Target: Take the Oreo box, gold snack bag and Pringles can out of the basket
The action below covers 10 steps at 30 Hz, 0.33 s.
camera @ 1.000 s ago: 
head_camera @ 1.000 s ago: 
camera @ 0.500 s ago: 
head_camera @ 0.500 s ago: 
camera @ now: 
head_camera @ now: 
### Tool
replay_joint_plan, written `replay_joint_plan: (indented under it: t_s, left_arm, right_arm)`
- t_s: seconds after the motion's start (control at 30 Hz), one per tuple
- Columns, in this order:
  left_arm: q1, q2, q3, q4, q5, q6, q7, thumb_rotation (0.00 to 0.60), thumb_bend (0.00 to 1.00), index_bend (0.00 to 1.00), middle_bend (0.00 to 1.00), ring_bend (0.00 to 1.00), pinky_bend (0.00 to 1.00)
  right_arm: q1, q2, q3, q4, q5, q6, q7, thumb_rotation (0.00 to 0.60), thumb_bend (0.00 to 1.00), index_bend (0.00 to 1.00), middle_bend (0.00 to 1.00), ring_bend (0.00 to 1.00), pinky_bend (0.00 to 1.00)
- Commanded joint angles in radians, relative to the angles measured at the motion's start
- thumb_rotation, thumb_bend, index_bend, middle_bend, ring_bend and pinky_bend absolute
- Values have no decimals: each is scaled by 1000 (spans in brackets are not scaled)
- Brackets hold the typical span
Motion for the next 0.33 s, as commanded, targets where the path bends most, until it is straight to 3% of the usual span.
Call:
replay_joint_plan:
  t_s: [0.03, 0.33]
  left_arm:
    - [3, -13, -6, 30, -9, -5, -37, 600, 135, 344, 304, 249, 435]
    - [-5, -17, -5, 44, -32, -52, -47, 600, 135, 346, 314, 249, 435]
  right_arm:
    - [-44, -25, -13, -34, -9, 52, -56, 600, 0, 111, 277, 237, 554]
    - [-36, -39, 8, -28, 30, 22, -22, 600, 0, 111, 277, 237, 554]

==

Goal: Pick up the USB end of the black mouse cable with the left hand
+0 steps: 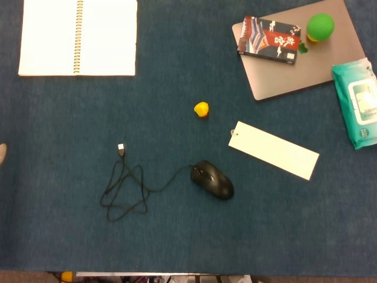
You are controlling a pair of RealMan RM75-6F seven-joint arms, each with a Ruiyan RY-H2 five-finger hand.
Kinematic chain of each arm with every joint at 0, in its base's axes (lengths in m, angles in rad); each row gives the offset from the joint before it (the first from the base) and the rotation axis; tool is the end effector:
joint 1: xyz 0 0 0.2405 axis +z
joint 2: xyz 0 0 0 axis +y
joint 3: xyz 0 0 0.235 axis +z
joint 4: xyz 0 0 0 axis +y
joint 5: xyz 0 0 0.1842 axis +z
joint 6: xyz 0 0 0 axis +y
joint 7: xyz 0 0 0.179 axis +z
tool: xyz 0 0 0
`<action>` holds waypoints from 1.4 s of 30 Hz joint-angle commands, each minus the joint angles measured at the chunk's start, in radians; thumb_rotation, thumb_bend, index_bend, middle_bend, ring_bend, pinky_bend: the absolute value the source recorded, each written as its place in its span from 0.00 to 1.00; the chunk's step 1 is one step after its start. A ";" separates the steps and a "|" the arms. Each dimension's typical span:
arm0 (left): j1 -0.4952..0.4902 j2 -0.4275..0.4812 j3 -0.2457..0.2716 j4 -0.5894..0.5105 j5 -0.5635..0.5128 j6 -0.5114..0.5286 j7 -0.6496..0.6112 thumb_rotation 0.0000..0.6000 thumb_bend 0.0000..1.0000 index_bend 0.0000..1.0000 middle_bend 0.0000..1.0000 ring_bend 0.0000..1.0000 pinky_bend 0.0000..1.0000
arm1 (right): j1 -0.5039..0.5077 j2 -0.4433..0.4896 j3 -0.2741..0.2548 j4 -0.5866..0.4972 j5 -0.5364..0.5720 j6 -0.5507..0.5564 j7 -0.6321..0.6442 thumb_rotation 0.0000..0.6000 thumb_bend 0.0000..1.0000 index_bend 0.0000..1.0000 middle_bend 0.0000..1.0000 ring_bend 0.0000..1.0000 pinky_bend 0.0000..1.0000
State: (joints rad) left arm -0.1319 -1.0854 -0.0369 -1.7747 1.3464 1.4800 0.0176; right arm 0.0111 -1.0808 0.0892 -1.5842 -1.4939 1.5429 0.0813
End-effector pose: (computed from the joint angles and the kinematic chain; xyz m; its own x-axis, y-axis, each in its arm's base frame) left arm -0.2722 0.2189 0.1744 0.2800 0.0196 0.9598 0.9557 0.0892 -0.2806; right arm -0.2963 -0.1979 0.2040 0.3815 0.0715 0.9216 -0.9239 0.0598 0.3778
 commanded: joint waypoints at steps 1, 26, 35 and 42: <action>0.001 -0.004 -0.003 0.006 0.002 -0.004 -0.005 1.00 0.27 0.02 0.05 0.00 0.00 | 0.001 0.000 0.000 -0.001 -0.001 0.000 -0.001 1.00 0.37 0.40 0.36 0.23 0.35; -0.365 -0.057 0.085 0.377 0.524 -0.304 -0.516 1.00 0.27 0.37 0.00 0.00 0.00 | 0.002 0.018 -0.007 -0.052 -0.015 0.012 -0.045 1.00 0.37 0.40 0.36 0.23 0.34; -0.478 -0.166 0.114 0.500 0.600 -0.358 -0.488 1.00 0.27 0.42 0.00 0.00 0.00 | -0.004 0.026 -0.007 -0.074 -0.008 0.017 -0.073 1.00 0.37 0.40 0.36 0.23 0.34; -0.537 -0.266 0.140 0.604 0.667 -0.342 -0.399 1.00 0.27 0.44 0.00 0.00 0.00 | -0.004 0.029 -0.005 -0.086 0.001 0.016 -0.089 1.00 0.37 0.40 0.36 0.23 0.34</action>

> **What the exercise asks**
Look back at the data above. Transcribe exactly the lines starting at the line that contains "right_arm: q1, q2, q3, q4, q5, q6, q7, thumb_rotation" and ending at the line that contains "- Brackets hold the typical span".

> **Response to the exercise**
  right_arm: q1, q2, q3, q4, q5, q6, q7, thumb_rotation (0.00 to 0.60), thumb_bend (0.00 to 1.00), index_bend (0.00 to 1.00), middle_bend (0.00 to 1.00), ring_bend (0.00 to 1.00), pinky_bend (0.00 to 1.00)
- Commanded joint angles in radians, relative to the angles measured at the motion's start
- thumb_rotation, thumb_bend, index_bend, middle_bend, ring_bend and pinky_bend absolute
- Values have no decimals: each is scaled by 1000 (spans in brackets are not scaled)
- Brackets hold the typical span

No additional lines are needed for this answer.